(Data items)
- Opening Delimiter -

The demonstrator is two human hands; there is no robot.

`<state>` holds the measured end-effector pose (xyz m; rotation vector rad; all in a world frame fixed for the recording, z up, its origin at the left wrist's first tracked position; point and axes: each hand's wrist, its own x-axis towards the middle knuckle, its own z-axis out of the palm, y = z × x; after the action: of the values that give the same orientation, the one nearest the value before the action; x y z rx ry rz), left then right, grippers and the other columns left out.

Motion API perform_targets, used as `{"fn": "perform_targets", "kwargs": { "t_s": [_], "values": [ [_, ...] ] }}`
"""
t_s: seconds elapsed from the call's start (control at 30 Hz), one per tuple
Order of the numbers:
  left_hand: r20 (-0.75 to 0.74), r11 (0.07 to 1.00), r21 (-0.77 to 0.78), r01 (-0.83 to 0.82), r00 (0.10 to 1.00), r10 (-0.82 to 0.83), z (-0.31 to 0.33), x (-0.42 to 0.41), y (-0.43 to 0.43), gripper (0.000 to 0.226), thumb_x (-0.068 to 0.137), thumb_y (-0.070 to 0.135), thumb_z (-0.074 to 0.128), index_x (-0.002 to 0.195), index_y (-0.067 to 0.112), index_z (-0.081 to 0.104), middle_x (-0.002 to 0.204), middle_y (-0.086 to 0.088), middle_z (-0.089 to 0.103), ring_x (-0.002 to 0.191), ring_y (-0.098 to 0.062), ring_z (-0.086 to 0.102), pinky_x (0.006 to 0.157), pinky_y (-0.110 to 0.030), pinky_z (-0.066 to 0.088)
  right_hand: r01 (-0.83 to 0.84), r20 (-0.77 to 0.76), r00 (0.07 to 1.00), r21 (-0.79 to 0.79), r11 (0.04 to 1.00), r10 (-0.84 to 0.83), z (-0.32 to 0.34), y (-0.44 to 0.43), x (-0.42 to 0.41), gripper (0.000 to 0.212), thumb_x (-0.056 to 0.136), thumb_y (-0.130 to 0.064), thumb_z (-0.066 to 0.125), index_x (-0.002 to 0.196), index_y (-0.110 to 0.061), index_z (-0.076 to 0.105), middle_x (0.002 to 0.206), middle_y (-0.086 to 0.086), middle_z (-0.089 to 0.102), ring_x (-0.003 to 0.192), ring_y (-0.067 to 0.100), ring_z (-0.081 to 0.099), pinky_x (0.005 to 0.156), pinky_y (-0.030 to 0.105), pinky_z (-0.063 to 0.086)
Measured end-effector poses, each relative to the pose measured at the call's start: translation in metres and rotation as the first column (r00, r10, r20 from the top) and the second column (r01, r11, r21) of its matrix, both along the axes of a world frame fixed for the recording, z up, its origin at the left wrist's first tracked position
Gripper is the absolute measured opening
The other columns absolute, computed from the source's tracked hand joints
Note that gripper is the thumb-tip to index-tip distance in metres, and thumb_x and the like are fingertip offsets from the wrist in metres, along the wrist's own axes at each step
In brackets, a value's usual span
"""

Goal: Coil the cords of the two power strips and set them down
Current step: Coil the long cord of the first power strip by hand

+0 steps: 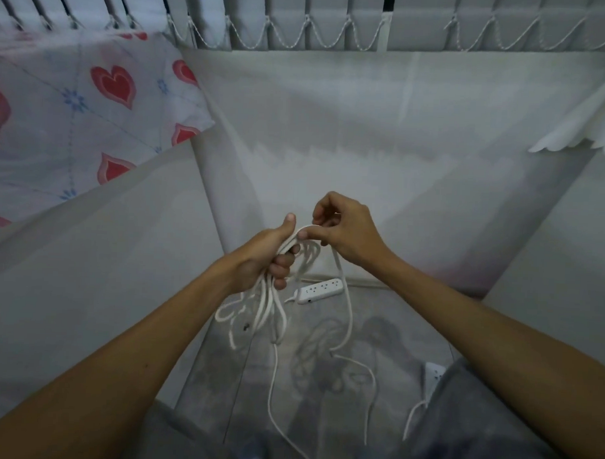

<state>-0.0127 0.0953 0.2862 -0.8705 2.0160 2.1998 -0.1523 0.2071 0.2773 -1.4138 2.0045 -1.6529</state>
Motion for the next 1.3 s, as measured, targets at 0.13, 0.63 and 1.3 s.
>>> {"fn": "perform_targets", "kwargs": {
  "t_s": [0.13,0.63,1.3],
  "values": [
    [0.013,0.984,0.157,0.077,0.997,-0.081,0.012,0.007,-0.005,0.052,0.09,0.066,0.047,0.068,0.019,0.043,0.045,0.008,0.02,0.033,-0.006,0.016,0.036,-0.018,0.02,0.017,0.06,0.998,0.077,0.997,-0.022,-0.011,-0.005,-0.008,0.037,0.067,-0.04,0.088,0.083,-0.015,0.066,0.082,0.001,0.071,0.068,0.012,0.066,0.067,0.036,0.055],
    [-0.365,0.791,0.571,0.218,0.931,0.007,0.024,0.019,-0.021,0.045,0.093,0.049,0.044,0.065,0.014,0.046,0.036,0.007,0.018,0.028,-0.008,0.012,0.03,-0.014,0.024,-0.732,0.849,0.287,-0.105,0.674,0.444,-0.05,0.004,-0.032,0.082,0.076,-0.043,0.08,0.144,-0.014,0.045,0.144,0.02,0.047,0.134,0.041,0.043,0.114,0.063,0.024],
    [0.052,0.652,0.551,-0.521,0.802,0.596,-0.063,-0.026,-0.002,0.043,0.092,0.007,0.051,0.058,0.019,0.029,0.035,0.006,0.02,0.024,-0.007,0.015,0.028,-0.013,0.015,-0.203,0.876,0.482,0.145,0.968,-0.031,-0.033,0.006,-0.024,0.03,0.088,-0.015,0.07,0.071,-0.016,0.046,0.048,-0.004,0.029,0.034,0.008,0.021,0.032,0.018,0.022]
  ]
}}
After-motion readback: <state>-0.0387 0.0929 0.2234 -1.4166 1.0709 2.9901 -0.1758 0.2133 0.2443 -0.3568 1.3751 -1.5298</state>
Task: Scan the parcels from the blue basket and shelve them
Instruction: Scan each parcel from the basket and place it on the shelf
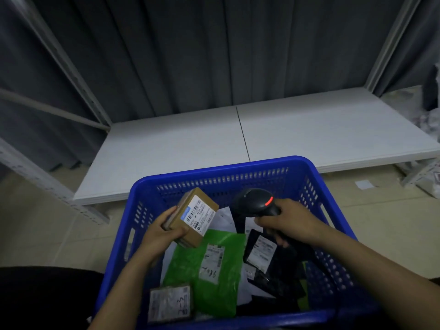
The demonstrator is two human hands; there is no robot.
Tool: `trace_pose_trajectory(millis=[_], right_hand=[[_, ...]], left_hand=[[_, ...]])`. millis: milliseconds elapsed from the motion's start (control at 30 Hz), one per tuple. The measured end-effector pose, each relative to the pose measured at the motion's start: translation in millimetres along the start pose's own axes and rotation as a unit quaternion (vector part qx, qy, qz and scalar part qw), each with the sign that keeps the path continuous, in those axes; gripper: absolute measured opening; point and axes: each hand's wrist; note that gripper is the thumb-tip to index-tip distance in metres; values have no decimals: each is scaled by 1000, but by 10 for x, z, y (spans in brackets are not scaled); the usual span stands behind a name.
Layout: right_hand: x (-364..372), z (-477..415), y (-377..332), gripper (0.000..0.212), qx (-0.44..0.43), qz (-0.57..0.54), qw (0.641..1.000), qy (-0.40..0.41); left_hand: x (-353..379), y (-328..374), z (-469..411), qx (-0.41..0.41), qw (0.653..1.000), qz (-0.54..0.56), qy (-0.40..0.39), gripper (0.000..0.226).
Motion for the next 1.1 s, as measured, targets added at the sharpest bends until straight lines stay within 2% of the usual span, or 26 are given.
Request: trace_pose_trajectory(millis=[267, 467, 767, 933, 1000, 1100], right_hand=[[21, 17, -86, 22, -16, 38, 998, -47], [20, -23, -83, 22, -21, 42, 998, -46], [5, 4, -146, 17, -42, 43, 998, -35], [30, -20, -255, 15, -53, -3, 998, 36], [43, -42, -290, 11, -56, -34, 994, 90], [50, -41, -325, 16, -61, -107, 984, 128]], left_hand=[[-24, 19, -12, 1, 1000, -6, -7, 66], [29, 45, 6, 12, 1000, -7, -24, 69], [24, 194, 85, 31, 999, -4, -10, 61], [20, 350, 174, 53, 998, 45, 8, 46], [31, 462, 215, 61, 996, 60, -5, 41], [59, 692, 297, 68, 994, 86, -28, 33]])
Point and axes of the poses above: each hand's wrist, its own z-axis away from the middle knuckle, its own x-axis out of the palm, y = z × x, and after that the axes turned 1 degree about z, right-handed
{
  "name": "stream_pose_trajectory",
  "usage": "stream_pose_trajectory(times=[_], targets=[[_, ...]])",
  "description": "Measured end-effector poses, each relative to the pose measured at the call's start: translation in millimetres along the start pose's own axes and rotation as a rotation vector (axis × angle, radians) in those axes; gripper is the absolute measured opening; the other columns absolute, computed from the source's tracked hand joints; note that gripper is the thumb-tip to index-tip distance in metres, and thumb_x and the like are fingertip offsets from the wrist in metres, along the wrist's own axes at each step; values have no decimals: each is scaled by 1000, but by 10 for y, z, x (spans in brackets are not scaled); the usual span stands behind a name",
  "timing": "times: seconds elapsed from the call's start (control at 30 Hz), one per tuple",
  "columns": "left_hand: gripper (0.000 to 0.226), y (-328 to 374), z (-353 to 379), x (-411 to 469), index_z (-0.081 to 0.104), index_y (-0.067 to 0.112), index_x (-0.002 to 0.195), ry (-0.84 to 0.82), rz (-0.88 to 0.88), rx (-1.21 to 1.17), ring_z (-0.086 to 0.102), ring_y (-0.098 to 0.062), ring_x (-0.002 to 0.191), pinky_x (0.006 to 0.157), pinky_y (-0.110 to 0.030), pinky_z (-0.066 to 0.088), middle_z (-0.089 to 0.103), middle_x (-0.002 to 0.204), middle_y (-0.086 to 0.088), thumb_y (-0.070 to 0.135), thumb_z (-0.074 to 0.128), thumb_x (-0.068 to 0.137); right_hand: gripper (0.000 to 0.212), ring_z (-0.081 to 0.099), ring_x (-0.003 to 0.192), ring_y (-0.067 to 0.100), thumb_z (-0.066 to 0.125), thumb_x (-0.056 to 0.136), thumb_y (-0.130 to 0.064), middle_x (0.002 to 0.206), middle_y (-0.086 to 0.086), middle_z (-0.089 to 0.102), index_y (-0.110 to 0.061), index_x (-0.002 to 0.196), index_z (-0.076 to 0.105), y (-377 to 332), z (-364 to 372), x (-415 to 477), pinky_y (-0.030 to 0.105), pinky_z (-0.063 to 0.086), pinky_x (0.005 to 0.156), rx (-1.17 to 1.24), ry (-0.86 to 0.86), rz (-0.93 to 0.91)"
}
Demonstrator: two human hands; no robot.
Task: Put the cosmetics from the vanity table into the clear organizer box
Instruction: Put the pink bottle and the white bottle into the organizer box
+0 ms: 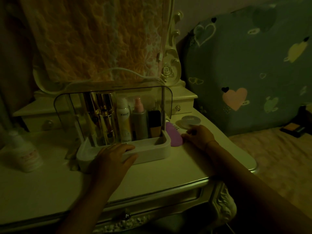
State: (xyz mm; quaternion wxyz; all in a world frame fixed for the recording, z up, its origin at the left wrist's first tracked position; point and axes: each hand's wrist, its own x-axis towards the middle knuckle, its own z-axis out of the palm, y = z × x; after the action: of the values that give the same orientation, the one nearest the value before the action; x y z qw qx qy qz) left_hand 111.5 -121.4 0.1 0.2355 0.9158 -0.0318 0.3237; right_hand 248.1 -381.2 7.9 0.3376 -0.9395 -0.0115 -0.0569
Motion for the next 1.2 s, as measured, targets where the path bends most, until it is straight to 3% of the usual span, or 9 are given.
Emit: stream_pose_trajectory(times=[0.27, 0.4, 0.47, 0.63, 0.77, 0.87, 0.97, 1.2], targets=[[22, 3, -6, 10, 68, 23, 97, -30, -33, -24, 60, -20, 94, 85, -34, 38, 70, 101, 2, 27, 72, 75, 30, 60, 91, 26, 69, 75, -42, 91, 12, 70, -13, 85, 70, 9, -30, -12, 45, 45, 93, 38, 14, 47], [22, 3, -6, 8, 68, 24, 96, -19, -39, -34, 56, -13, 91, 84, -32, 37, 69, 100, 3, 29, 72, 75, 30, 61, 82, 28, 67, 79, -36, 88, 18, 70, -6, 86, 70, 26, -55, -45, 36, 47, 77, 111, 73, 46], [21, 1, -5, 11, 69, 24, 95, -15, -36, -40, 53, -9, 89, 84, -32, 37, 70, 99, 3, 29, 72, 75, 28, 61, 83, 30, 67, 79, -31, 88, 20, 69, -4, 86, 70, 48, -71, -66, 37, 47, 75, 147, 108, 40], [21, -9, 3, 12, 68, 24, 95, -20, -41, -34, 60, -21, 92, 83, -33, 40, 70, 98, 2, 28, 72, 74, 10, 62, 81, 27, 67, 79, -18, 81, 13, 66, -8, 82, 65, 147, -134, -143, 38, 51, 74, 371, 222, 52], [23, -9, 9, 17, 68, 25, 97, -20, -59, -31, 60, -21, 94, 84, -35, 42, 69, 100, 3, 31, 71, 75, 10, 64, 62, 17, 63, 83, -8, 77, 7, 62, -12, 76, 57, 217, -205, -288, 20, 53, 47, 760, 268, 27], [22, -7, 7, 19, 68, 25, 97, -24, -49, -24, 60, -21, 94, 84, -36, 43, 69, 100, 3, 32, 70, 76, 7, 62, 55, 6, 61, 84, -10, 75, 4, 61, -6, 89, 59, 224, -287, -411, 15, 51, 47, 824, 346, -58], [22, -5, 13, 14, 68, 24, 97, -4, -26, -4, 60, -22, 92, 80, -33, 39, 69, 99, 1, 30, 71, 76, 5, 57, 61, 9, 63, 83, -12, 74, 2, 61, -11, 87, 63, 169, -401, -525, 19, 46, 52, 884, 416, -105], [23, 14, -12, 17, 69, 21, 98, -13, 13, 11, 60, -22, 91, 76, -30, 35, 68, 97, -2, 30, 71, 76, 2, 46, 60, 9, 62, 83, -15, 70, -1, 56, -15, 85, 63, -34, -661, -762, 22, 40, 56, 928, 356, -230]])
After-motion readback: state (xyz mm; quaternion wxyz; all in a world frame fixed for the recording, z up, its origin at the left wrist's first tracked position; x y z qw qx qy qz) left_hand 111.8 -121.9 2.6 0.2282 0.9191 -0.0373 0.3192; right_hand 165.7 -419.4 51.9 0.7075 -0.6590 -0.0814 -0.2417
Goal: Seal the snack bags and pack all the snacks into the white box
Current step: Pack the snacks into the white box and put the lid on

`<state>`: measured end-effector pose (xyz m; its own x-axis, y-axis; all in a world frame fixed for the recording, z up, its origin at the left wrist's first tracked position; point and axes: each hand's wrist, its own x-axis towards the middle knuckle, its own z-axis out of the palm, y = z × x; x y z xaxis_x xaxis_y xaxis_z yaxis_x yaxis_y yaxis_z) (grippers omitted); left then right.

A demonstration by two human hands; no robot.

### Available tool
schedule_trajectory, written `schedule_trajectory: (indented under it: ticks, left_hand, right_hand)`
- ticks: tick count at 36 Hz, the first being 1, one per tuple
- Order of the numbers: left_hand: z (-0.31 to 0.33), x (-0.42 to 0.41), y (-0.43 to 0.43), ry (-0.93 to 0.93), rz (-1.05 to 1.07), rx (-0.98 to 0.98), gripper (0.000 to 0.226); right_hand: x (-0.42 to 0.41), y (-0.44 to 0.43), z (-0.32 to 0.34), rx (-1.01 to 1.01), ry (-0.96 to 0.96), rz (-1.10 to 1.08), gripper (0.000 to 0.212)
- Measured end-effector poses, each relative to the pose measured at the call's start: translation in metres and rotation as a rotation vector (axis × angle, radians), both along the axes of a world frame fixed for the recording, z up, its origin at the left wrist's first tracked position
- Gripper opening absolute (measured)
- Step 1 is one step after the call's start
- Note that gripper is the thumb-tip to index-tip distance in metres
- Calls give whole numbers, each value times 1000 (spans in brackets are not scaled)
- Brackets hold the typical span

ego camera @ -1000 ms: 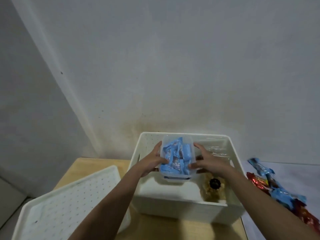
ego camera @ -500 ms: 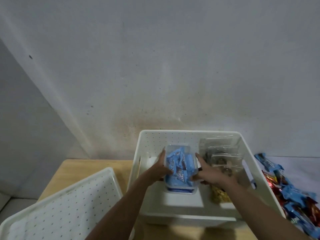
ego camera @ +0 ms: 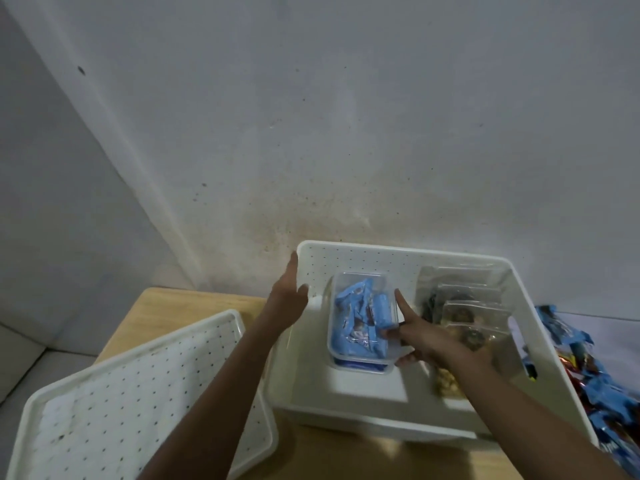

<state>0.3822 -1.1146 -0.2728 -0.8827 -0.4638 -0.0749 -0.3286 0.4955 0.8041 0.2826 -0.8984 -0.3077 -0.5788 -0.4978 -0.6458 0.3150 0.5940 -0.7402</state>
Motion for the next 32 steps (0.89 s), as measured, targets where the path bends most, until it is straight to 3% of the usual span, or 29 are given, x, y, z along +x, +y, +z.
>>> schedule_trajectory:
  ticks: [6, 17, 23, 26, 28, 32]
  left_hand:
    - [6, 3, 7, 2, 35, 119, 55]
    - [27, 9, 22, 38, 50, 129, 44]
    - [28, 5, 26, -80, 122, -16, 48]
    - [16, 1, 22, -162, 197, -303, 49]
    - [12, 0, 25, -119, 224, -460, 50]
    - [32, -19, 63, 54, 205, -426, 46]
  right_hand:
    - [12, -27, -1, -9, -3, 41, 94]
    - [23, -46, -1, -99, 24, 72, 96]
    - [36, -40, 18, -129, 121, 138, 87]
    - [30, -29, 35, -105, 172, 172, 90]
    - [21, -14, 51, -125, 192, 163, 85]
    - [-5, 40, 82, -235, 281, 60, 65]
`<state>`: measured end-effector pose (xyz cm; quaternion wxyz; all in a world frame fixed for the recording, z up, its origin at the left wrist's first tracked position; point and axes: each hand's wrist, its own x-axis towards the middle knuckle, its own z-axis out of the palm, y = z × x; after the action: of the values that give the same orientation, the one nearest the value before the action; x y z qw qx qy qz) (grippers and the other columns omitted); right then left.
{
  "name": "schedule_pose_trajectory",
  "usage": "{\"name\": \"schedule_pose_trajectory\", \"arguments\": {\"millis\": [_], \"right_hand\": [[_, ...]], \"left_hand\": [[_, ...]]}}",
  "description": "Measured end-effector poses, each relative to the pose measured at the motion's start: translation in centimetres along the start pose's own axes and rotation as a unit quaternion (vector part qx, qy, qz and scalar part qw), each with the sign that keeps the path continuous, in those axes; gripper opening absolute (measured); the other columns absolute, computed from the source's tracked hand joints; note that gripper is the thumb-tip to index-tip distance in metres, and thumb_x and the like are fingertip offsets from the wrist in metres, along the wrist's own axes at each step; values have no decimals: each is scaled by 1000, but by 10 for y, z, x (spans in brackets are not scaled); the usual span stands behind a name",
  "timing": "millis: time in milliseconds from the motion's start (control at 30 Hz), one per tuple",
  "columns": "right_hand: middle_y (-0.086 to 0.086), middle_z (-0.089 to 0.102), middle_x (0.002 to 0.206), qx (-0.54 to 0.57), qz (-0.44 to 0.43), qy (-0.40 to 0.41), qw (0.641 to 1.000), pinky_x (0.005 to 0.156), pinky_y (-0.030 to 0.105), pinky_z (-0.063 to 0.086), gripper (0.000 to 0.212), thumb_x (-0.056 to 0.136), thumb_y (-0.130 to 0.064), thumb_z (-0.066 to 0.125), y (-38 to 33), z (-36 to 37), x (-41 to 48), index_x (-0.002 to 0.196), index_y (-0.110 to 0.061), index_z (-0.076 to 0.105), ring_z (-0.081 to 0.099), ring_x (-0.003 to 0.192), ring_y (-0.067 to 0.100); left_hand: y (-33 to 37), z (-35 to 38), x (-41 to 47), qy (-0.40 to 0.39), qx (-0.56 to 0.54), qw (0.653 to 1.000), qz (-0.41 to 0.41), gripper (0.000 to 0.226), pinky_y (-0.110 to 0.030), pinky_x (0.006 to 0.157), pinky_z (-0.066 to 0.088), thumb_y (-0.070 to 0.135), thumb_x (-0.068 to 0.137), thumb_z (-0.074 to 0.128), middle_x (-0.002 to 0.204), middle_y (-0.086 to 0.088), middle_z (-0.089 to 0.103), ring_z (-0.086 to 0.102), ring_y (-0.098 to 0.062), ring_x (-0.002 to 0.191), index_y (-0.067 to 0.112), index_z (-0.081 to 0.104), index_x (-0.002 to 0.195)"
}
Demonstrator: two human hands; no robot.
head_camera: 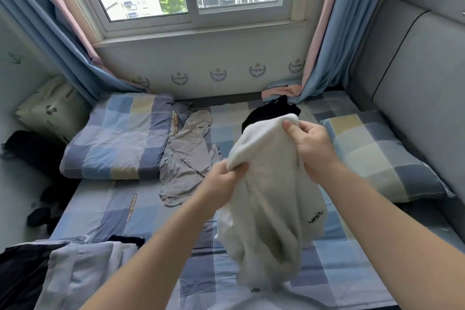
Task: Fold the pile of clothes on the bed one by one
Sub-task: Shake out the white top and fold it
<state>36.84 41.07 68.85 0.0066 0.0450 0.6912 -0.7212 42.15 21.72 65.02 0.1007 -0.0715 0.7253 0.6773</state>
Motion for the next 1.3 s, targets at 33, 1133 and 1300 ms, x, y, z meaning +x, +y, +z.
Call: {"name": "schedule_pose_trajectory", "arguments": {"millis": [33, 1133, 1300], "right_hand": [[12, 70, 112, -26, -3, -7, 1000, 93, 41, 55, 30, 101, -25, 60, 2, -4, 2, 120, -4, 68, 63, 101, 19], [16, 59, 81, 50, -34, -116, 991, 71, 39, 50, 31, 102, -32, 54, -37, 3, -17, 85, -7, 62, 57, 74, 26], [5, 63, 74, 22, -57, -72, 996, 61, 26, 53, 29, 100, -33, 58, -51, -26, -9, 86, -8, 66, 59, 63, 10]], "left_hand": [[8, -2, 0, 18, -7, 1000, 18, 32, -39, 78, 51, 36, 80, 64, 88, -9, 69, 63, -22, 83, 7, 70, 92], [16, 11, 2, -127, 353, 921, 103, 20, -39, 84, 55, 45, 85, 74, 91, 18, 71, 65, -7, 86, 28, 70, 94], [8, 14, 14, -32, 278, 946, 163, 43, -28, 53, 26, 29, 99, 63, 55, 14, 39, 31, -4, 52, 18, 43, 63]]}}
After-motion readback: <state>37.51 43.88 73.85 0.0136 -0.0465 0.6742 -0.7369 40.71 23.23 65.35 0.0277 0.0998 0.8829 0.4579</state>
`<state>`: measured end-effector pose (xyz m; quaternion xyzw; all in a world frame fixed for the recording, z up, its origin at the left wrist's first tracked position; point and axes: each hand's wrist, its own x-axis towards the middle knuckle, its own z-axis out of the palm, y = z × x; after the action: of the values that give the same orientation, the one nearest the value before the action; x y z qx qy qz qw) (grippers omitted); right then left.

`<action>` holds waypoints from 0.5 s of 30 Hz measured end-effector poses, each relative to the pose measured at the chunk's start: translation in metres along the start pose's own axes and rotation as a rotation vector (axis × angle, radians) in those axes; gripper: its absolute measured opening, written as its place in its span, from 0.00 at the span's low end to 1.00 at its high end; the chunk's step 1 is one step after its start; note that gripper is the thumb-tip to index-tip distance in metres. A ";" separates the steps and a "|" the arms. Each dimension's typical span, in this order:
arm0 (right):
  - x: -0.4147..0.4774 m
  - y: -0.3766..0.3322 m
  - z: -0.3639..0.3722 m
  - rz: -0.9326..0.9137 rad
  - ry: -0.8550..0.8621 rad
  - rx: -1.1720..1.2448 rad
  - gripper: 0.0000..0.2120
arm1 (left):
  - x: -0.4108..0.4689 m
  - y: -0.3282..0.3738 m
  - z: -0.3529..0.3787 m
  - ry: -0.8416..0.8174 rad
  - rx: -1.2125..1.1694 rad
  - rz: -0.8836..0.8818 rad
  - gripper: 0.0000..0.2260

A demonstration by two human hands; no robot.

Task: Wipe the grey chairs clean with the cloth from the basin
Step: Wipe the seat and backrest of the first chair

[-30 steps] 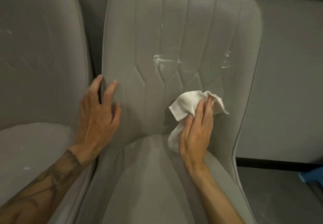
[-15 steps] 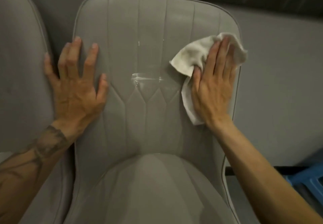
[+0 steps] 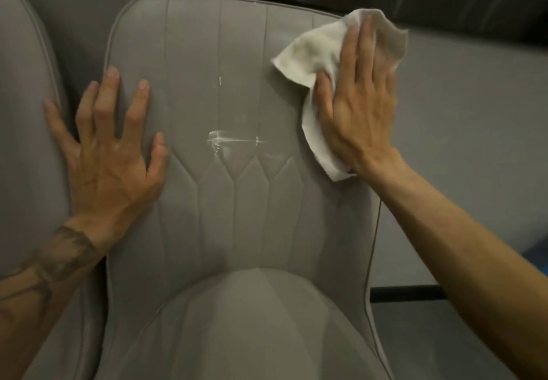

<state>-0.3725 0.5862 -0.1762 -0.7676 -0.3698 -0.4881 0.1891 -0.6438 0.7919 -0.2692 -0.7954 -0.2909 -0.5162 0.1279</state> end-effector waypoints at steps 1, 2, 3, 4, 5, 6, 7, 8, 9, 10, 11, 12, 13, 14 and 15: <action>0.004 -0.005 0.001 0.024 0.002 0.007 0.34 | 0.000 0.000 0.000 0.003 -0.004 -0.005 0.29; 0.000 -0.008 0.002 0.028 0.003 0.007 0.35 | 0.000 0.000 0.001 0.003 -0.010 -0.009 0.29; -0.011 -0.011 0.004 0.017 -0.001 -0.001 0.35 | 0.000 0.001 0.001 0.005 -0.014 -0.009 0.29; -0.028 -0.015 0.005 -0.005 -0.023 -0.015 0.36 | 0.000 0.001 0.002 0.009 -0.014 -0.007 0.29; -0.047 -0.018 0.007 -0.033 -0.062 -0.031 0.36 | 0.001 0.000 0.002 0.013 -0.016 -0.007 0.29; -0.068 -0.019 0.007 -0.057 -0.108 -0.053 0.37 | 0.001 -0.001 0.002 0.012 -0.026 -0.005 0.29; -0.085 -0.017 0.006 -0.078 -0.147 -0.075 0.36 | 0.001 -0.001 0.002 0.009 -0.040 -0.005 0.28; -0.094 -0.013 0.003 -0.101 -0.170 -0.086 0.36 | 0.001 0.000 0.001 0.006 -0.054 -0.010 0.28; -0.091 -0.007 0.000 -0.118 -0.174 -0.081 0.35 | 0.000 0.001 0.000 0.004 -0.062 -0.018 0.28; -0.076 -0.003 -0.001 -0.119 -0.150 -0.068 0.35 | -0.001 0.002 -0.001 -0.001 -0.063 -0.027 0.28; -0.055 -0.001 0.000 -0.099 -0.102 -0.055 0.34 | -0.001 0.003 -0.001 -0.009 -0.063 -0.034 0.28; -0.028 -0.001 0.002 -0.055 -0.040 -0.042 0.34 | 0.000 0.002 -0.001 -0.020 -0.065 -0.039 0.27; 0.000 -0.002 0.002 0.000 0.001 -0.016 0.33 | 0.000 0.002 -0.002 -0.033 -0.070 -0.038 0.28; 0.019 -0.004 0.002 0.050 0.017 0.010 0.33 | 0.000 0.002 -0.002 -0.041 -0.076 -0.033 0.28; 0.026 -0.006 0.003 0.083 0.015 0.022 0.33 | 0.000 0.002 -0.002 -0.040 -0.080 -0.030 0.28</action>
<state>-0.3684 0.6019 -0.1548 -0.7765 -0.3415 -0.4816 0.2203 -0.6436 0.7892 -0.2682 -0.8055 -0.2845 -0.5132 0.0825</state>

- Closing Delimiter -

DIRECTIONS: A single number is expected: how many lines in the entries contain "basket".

SOLUTION TO THIS PROBLEM: 2